== Segment start ==
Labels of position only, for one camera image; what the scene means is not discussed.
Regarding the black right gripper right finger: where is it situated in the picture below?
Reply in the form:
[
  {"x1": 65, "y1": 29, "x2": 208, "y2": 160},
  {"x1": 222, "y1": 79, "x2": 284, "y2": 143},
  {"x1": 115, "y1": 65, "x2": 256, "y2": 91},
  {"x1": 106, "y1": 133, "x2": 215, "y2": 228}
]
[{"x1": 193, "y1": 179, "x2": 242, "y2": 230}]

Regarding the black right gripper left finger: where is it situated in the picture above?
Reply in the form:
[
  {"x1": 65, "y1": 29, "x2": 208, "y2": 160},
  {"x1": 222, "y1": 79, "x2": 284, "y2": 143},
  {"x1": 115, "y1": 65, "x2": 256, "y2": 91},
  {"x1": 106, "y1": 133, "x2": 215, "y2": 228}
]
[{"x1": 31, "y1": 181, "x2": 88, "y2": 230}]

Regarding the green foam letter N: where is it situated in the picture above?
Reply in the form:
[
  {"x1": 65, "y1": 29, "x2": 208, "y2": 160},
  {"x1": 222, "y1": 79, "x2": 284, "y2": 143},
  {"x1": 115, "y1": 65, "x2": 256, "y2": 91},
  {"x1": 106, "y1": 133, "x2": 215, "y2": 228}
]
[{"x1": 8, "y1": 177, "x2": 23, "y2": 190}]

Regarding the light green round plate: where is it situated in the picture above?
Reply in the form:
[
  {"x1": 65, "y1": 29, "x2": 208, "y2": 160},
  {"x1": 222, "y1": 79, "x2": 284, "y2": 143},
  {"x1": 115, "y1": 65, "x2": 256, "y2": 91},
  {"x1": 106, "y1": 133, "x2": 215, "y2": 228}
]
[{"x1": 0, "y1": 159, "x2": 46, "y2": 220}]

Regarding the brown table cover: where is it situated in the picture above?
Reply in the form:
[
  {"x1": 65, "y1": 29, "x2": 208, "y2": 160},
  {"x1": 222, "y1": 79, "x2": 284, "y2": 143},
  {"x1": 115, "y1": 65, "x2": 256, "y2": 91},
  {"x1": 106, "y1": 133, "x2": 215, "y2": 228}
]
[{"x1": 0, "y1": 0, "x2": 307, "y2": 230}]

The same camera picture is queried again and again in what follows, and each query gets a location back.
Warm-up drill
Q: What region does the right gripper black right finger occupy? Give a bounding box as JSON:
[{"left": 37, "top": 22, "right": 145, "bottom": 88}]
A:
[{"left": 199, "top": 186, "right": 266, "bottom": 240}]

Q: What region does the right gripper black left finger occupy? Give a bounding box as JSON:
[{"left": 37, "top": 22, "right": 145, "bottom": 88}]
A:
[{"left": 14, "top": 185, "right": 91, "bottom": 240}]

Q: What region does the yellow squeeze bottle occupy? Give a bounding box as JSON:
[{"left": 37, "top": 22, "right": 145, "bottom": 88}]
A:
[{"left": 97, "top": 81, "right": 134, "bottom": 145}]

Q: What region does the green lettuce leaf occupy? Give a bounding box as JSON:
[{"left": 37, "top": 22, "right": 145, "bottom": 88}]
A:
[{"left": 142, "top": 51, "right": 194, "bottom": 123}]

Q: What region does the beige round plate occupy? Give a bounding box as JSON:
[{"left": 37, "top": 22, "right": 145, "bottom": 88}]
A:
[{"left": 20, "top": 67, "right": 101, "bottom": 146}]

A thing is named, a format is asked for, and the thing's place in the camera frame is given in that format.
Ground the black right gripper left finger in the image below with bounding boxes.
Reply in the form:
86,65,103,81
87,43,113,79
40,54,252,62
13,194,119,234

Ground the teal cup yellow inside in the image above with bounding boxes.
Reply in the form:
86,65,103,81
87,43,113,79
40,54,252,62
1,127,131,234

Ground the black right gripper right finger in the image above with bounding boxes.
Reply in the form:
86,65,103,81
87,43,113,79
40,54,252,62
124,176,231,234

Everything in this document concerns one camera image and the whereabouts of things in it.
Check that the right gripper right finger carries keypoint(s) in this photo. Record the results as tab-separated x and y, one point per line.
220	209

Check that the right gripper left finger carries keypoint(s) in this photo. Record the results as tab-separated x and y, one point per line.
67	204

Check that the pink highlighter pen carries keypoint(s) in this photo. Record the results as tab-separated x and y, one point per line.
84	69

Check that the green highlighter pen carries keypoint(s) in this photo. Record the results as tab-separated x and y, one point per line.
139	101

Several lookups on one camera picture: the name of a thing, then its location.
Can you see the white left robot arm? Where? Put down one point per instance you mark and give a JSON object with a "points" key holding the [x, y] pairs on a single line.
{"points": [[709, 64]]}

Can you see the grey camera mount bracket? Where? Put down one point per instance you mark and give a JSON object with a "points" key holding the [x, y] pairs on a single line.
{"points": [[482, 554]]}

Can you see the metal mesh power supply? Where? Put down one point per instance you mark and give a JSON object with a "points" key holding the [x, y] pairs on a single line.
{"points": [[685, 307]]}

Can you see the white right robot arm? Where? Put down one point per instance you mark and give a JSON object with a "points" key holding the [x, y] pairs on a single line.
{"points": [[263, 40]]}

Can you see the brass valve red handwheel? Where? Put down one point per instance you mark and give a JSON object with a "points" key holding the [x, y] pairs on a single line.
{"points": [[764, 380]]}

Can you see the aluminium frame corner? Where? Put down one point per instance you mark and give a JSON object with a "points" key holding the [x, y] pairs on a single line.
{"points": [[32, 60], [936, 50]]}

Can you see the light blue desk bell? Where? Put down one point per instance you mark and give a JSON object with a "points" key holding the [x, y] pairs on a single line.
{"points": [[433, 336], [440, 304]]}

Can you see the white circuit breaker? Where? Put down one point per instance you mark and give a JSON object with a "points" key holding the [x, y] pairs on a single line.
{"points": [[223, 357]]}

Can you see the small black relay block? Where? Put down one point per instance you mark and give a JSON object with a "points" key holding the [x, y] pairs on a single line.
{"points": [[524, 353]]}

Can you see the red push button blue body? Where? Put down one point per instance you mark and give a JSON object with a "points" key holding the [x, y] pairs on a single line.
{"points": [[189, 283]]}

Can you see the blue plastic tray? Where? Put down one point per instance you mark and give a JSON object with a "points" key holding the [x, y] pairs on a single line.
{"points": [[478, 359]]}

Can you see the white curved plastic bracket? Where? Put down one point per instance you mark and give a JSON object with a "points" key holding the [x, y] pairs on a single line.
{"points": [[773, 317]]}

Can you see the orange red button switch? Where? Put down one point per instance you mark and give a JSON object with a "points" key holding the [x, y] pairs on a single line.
== Segment end ==
- [ACTION ITEM]: The answer must contain every line of the material, unchanged.

- [ANSWER FOR THE TASK]:
Labels of position only, for one camera image; what the scene means is not discussed.
Regarding the black right gripper right finger: where is it situated in the picture below?
Reply in the form:
[
  {"x1": 65, "y1": 29, "x2": 208, "y2": 160},
  {"x1": 222, "y1": 79, "x2": 284, "y2": 143},
  {"x1": 115, "y1": 65, "x2": 256, "y2": 91},
  {"x1": 106, "y1": 133, "x2": 215, "y2": 228}
]
[{"x1": 193, "y1": 179, "x2": 242, "y2": 230}]

Regarding the black right gripper left finger: where is it situated in the picture above?
Reply in the form:
[
  {"x1": 65, "y1": 29, "x2": 208, "y2": 160},
  {"x1": 222, "y1": 79, "x2": 284, "y2": 143},
  {"x1": 115, "y1": 65, "x2": 256, "y2": 91},
  {"x1": 106, "y1": 133, "x2": 215, "y2": 228}
]
[{"x1": 31, "y1": 181, "x2": 88, "y2": 230}]

Regarding the green foam letter N: where is it situated in the picture above?
Reply in the form:
[
  {"x1": 65, "y1": 29, "x2": 208, "y2": 160},
  {"x1": 222, "y1": 79, "x2": 284, "y2": 143},
  {"x1": 115, "y1": 65, "x2": 256, "y2": 91},
  {"x1": 106, "y1": 133, "x2": 215, "y2": 228}
]
[{"x1": 8, "y1": 177, "x2": 23, "y2": 190}]

Regarding the light green round plate: where is it situated in the picture above?
Reply in the form:
[
  {"x1": 65, "y1": 29, "x2": 208, "y2": 160},
  {"x1": 222, "y1": 79, "x2": 284, "y2": 143},
  {"x1": 115, "y1": 65, "x2": 256, "y2": 91},
  {"x1": 106, "y1": 133, "x2": 215, "y2": 228}
]
[{"x1": 0, "y1": 159, "x2": 46, "y2": 220}]

Regarding the brown table cover: where is it situated in the picture above?
Reply in the form:
[
  {"x1": 65, "y1": 29, "x2": 208, "y2": 160},
  {"x1": 222, "y1": 79, "x2": 284, "y2": 143},
  {"x1": 115, "y1": 65, "x2": 256, "y2": 91},
  {"x1": 106, "y1": 133, "x2": 215, "y2": 228}
]
[{"x1": 0, "y1": 0, "x2": 307, "y2": 230}]

The same camera picture is queried again and again in what follows, and each query gets a location back.
Warm-up drill
Q: What region does the right gripper black right finger occupy? Give a bounding box as JSON:
[{"left": 37, "top": 22, "right": 145, "bottom": 88}]
A:
[{"left": 199, "top": 186, "right": 266, "bottom": 240}]

Q: What region does the right gripper black left finger occupy? Give a bounding box as JSON:
[{"left": 37, "top": 22, "right": 145, "bottom": 88}]
A:
[{"left": 14, "top": 185, "right": 91, "bottom": 240}]

Q: What region does the yellow squeeze bottle occupy? Give a bounding box as JSON:
[{"left": 37, "top": 22, "right": 145, "bottom": 88}]
A:
[{"left": 97, "top": 81, "right": 134, "bottom": 145}]

Q: What region does the green lettuce leaf occupy? Give a bounding box as JSON:
[{"left": 37, "top": 22, "right": 145, "bottom": 88}]
A:
[{"left": 142, "top": 51, "right": 194, "bottom": 123}]

Q: What region does the beige round plate occupy? Give a bounding box as JSON:
[{"left": 37, "top": 22, "right": 145, "bottom": 88}]
A:
[{"left": 20, "top": 67, "right": 101, "bottom": 146}]

A thing is named, a format is asked for, and the thing's place in the camera frame is given in that format.
Ground the black right gripper left finger in the image below with bounding boxes.
Reply in the form:
86,65,103,81
87,43,113,79
40,54,252,62
13,194,119,234

Ground the teal cup yellow inside in the image above with bounding boxes.
Reply in the form:
86,65,103,81
87,43,113,79
40,54,252,62
1,127,131,234

Ground the black right gripper right finger in the image above with bounding boxes.
Reply in the form:
86,65,103,81
87,43,113,79
40,54,252,62
124,176,231,234

Everything in this document concerns one camera image and the whereabouts of things in it.
Check that the right gripper right finger carries keypoint(s) in this photo. Record the results as tab-separated x and y, one point per line.
220	209

Check that the right gripper left finger carries keypoint(s) in this photo. Record the results as tab-separated x and y, one point per line.
67	204

Check that the pink highlighter pen carries keypoint(s) in this photo. Record the results as tab-separated x and y, one point per line.
84	69

Check that the green highlighter pen carries keypoint(s) in this photo. Record the results as tab-separated x and y, one point per line.
139	101

Several lookups on one camera picture: the name of a thing, then its location.
Can you see the white left robot arm? Where? Put down one point per instance you mark and give a JSON object with a "points" key holding the [x, y] pairs on a single line.
{"points": [[709, 64]]}

Can you see the grey camera mount bracket? Where? Put down one point per instance you mark and give a JSON object with a "points" key holding the [x, y] pairs on a single line.
{"points": [[482, 554]]}

Can you see the metal mesh power supply? Where? Put down one point per instance you mark and give a JSON object with a "points" key holding the [x, y] pairs on a single line.
{"points": [[685, 307]]}

Can you see the white right robot arm? Where? Put down one point per instance you mark and give a JSON object with a "points" key holding the [x, y] pairs on a single line.
{"points": [[263, 40]]}

Can you see the brass valve red handwheel? Where? Put down one point per instance you mark and give a JSON object with a "points" key holding the [x, y] pairs on a single line.
{"points": [[764, 380]]}

Can you see the aluminium frame corner? Where? Put down one point per instance you mark and give a JSON object with a "points" key holding the [x, y] pairs on a single line.
{"points": [[32, 60], [936, 50]]}

Can you see the light blue desk bell? Where? Put down one point per instance you mark and give a JSON object with a "points" key holding the [x, y] pairs on a single line.
{"points": [[433, 336], [440, 304]]}

Can you see the white circuit breaker? Where? Put down one point per instance you mark and give a JSON object with a "points" key holding the [x, y] pairs on a single line.
{"points": [[223, 357]]}

Can you see the small black relay block? Where? Put down one point per instance you mark and give a JSON object with a "points" key holding the [x, y] pairs on a single line.
{"points": [[524, 353]]}

Can you see the red push button blue body? Where? Put down one point per instance you mark and give a JSON object with a "points" key holding the [x, y] pairs on a single line.
{"points": [[189, 283]]}

Can you see the blue plastic tray? Where? Put down one point per instance you mark and give a JSON object with a "points" key holding the [x, y] pairs on a single line.
{"points": [[478, 359]]}

Can you see the white curved plastic bracket? Where? Put down one point per instance you mark and give a JSON object with a "points" key holding the [x, y] pairs on a single line.
{"points": [[773, 317]]}

Can you see the orange red button switch? Where? Put down one point per instance you mark and give a JSON object with a "points" key holding the [x, y] pairs on a single line.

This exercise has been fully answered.